07
de abril de 2012 | N° 17032
CLÁUDIA
LAITANO
Cair do cavalo
Todo
mundo um dia cai do cavalo, alguns literalmente inclusive. Cair do cavalo é perder
o equilíbrio e o movimento ao mesmo tempo. É bater com toda a força no chão e
em seguida ficar prostrado, incapaz de planejar o próximo movimento. Cair do
cavalo dói não apenas pelo impacto em si, mas porque nos arranca do conforto da
rotina.
Paranoicos,
hipocondríacos, precavidos, todo mundo cai do cavalo do mesmo jeito, ou seja,
sem aviso prévio. E ninguém consegue evitar a perplexidade e a indignação ao
verificar, na própria pele, um dos fatos mais banais da existência: coisas dão
errado.
Se
as tijoladas do destino são mais a regra do que a exceção, deveríamos estar
mais preparados para lidar com doenças, separações, mortes, problemas de
dinheiro, frustrações em geral – mas o fato é que nunca estamos. Somos
comovedoramente ingênuos e distraídos, pelo menos até o primeiro grande tombo.
De
volta à terra firme, quando já não há dúvida de que, enfim, sobrevivemos, cada
pessoa elabora o sofrimento da forma que pode e sabe.
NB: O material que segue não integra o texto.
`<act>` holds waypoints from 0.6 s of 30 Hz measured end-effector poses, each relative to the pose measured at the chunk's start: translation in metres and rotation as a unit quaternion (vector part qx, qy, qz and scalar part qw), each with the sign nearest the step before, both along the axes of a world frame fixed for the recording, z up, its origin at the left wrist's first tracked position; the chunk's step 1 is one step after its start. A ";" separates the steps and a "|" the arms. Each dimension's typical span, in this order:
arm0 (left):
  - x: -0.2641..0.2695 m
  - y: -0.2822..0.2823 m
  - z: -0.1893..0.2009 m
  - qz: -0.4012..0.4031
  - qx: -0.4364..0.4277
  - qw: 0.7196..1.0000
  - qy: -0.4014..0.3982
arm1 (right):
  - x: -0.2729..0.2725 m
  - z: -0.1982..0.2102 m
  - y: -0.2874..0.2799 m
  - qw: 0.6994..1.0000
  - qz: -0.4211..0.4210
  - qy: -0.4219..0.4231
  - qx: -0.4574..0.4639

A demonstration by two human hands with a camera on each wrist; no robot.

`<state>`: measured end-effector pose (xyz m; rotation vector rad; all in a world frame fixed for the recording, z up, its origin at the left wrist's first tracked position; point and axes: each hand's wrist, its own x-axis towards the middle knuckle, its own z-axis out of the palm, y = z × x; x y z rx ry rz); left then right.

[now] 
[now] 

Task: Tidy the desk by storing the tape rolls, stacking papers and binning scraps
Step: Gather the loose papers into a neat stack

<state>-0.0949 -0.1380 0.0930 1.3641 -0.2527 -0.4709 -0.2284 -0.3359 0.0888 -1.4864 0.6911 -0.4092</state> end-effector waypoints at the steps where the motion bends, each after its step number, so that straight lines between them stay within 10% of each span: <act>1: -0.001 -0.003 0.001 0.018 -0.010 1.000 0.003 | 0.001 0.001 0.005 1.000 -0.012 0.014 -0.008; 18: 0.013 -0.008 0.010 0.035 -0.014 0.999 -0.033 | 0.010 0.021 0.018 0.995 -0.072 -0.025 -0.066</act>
Alguns naufragam na
autopiedade, outros veem suas forças exauridas pelo próprio esforço de
enfrentar a tormenta.
Muitos
sentem a necessidade de extrair sentido do sofrimento, atribuindo algum propósito
à experiência e propondo a si mesmos uma espécie de jogo do (des)contente: sofri,
mas aprendi. (Foi o caso, por exemplo, de Reynaldo Gianecchini, que em todas as
entrevistas depois do fim do tratamento do câncer fez questão de falar sobre o
lado transcendente da doença.)
Há aqueles,
porém, em que o sofrimento apenas acentua traços de personalidade que já existiam:
o egoísta torna-se intratável, o tímido recolhe-se ainda mais, o extrovertido
abusa da grandiloquência. (Lula, na primeira grande entrevista depois do fim do
tratamento, falou da doença com a mesma ênfase barroca que usa para florear
todos os assuntos, da economia internacional às derrotas do Corinthians: “Se eu
perdesse a voz, estaria morto” ou “Estava recebendo uma Hiroshima dentro de mim”.)
O
ensaísta francês Michel de Montaigne (1533-1592) também caiu do cavalo – concreta
e metaforicamente – e essa experiência foi determinante para tudo o que ele
viria a produzir depois. A tese é apresentada na deliciosa biografia do filósofo
lançada há pouco no Brasil: Como Viver – Uma biografia em uma pergunta e vinte
tentativas de respostas, da escritora inglesa Sarah Bakewell.
O
acidente quase fatal, sustenta a autora, ajudou Montaigne a desencanar das
preocupações com o futuro e prestar mais atenção no presente e nele mesmo. Seus
magníficos Ensaios, escritos nos 20 anos seguintes ao acidente, nada mais são
do que a tentativa de ficar alerta às próprias sensações e experiências e
buscar a paz de espírito – o “como viver” do título.
Para
Montaigne, a vida é aquilo que acontece quando estamos fazendo outros planos, e
nossa atenção tem que estar o tempo todo sendo reorientada para onde ela
deveria estar: aqui e agora. Cair do cavalo pode ser inevitável, mas prestar
atenção na paisagem é o que faz o passeio valer a pena.